Motley Fool CAPS, the 180,000 member-driven investor community that translates informed opinion into stock ratings of one to five stars, helps you focus your attention by providing you with a personalized Stock of the Day. Using its supercomputer, it looks at stocks currently in your active pick list and then scans stocks picked by highly rated players with lists similar to yours, as well as industries in which you currently have active picks, and targets areas in which you already have an interest.

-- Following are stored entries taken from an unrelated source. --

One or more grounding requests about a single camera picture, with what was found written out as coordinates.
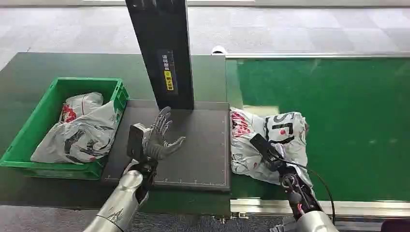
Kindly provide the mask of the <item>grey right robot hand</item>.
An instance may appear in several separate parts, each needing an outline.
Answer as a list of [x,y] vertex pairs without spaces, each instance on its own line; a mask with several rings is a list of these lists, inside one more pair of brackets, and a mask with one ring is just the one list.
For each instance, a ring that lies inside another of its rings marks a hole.
[[284,175],[287,172],[287,163],[284,162],[284,157],[276,150],[268,151],[267,163],[269,170],[278,172],[279,175]]

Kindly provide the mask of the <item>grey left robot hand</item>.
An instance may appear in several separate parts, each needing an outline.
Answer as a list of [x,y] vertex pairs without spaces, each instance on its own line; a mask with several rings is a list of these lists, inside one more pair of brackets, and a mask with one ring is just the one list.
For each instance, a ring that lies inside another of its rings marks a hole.
[[167,141],[166,134],[172,125],[170,115],[171,107],[164,107],[149,127],[149,137],[144,144],[144,153],[150,158],[163,160],[169,157],[178,151],[186,139],[185,136],[181,136],[174,142]]

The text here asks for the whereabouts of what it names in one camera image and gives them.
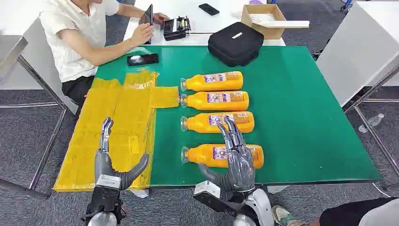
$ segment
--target green cutting mat
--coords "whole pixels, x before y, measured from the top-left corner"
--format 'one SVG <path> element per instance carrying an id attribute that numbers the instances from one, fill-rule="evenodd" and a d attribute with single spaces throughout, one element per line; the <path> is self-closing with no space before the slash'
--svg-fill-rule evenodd
<path id="1" fill-rule="evenodd" d="M 265 159 L 256 170 L 256 183 L 299 184 L 380 180 L 345 114 L 306 47 L 263 46 L 259 57 L 245 67 L 230 68 L 206 46 L 147 46 L 133 55 L 158 53 L 160 63 L 145 66 L 160 73 L 158 86 L 178 86 L 180 78 L 238 70 L 244 75 L 249 111 L 255 129 L 244 134 L 247 144 L 260 145 Z M 123 82 L 126 56 L 100 66 L 97 77 Z M 180 117 L 200 112 L 193 108 L 157 110 L 151 186 L 191 186 L 204 180 L 194 163 L 181 164 L 182 146 L 222 144 L 218 134 L 180 130 Z"/>

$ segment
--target robotic hand
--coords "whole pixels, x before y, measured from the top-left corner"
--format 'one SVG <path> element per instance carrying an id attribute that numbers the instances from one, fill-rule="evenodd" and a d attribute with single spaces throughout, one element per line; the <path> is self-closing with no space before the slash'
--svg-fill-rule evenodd
<path id="1" fill-rule="evenodd" d="M 207 180 L 226 192 L 251 192 L 255 188 L 255 168 L 251 151 L 246 147 L 237 125 L 228 116 L 225 117 L 224 121 L 229 131 L 219 121 L 217 126 L 221 130 L 226 144 L 229 172 L 219 175 L 203 163 L 200 163 L 198 167 Z"/>
<path id="2" fill-rule="evenodd" d="M 120 191 L 130 187 L 144 171 L 149 155 L 144 154 L 139 163 L 128 172 L 118 172 L 112 167 L 109 156 L 109 137 L 113 120 L 107 117 L 102 126 L 100 148 L 95 159 L 95 182 L 91 202 L 82 217 L 86 226 L 116 226 L 125 217 L 122 214 Z"/>
<path id="3" fill-rule="evenodd" d="M 222 132 L 227 149 L 229 172 L 219 175 L 205 164 L 198 167 L 207 180 L 219 186 L 226 194 L 222 198 L 210 194 L 194 194 L 194 198 L 205 205 L 220 211 L 234 211 L 236 218 L 233 226 L 273 226 L 271 204 L 264 190 L 255 188 L 255 168 L 249 148 L 234 121 L 224 118 L 229 131 L 220 123 L 217 126 Z"/>

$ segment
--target yellow packaging bag
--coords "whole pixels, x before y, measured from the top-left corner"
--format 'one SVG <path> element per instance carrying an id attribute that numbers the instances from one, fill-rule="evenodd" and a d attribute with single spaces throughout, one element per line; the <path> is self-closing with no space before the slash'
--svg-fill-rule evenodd
<path id="1" fill-rule="evenodd" d="M 129 189 L 148 188 L 151 178 L 157 107 L 178 106 L 177 87 L 156 87 L 158 73 L 129 73 L 123 86 L 117 80 L 95 78 L 75 126 L 68 151 L 54 185 L 56 191 L 90 191 L 94 188 L 94 158 L 99 148 L 101 125 L 114 120 L 109 153 L 112 166 L 128 171 L 144 153 L 147 168 Z"/>

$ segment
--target smartphone
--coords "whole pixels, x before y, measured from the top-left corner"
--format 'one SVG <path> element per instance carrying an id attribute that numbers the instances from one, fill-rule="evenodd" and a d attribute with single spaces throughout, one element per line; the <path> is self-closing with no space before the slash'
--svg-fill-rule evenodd
<path id="1" fill-rule="evenodd" d="M 136 66 L 136 65 L 149 65 L 158 63 L 158 54 L 145 54 L 138 56 L 128 56 L 128 66 Z"/>
<path id="2" fill-rule="evenodd" d="M 153 25 L 153 17 L 152 17 L 152 4 L 148 7 L 147 11 L 143 14 L 138 24 L 150 24 Z M 144 44 L 151 44 L 151 39 Z"/>
<path id="3" fill-rule="evenodd" d="M 213 16 L 219 13 L 219 11 L 207 3 L 201 4 L 198 6 L 200 9 L 204 10 L 209 15 Z"/>

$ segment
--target plastic water bottle
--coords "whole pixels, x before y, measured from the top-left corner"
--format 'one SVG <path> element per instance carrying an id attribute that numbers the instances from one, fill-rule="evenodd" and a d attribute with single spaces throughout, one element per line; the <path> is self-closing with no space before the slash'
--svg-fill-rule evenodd
<path id="1" fill-rule="evenodd" d="M 380 124 L 381 120 L 383 119 L 384 114 L 378 114 L 376 116 L 373 116 L 367 120 L 367 122 L 370 124 L 371 128 L 374 126 Z M 362 133 L 367 133 L 368 129 L 365 127 L 365 125 L 359 126 L 359 131 Z"/>

By pairing up the opinions of some of the top investors in the CAPS community, CAPS provides you with a handful of companies on which to begin your own due diligence and research.

Buy what you know
No doubt based on my having weighed in on companies such as HollyFrontier, McMoRan Exploration, and Cheniere Energy in the broad oil, gas and consumables sector that I rated to outperform the market averages, the CAPS supercomputer thought I also might be interested in Northern Tier Energy (NYSE: NTI), an independent downstream energy master limited partnership with refining, retail, and pipeline operations serving the PADD II region of the U.S., districts created during World War II to ration fuel but still used today for data collection purposes.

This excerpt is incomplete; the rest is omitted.